MATERIAL PROVIDED>
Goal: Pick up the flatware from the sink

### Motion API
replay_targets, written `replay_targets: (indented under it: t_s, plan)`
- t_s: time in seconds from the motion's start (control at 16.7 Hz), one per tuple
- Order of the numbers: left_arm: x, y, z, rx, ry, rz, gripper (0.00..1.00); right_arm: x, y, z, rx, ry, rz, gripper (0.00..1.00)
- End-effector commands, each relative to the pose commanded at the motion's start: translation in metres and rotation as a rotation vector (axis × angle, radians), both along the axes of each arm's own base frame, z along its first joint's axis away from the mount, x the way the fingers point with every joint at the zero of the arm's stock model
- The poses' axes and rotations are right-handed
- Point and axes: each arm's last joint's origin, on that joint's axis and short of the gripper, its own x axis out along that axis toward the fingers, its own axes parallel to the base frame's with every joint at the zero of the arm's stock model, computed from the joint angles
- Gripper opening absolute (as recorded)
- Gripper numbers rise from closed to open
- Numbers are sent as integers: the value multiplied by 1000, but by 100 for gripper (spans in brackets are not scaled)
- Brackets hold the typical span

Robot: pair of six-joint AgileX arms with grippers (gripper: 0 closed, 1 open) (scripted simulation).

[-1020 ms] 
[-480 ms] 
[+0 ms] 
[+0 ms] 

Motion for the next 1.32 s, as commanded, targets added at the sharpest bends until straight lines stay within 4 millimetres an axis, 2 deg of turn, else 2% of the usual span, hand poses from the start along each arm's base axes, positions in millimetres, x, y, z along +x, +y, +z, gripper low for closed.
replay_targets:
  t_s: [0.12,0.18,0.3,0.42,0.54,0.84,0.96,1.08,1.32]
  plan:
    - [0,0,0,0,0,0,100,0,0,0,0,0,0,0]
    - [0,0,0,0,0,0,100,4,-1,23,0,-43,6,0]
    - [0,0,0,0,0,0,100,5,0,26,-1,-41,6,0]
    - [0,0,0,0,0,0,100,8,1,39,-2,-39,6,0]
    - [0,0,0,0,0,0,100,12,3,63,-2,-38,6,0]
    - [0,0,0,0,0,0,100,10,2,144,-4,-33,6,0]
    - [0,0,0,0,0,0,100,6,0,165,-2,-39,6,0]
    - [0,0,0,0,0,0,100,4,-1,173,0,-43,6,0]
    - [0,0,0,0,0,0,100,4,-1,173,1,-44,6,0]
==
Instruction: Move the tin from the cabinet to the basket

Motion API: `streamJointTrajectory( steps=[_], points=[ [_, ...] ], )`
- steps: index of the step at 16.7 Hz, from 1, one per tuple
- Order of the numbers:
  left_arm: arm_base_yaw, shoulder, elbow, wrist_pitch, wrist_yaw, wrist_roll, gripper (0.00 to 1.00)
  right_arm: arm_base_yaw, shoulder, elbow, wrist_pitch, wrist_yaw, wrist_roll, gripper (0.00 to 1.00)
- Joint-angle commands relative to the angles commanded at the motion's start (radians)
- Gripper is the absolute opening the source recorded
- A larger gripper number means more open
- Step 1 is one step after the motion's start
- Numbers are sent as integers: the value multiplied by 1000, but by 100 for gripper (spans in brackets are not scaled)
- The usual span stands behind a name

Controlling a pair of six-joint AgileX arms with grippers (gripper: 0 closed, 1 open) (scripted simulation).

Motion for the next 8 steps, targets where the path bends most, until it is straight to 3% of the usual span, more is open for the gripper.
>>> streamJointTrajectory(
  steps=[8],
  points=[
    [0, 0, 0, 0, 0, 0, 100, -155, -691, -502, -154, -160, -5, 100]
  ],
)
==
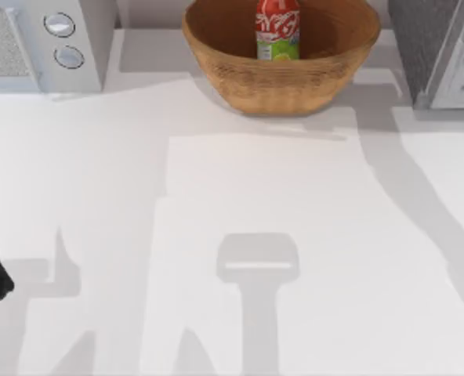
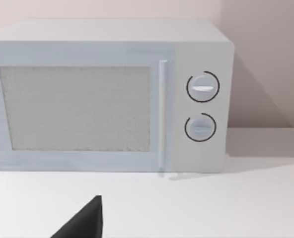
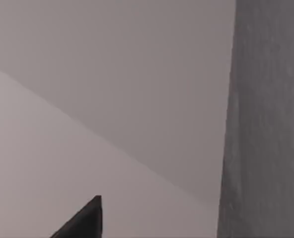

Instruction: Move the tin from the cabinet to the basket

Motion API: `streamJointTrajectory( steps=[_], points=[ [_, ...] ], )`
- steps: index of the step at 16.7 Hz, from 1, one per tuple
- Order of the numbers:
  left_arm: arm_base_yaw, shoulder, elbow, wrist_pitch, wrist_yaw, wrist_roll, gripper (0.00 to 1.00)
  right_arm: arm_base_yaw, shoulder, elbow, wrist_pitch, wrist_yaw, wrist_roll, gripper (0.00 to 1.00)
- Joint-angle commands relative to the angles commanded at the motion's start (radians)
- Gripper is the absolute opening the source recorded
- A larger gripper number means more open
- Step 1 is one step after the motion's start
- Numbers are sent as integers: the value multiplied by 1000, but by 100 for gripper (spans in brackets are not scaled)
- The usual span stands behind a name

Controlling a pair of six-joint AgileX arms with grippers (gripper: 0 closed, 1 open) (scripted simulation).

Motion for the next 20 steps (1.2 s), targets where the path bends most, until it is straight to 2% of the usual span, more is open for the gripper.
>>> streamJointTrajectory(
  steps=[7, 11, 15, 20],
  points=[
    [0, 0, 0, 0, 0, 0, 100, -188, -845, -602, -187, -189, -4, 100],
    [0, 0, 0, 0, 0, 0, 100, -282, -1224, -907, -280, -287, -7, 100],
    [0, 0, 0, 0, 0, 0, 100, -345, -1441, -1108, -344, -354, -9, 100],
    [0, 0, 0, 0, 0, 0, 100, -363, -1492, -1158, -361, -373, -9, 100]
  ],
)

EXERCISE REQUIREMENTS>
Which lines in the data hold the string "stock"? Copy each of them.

FINISHED TASK>
- End-effector commands, each relative to the pose commanded at the motion's start: translation in metres and rotation as a rotation vector (axis × angle, radians), both along the axes of each arm's own base frame, z along its first joint's axis away from the mount, x the way the fingers point with every joint at the zero of the arm's stock model
- Point and axes: each arm's last joint's origin, on that joint's axis and short of the gripper, its own x axis out along that axis toward the fingers, its own axes parallel to the base frame's with every joint at the zero of the arm's stock model, computed from the joint angles

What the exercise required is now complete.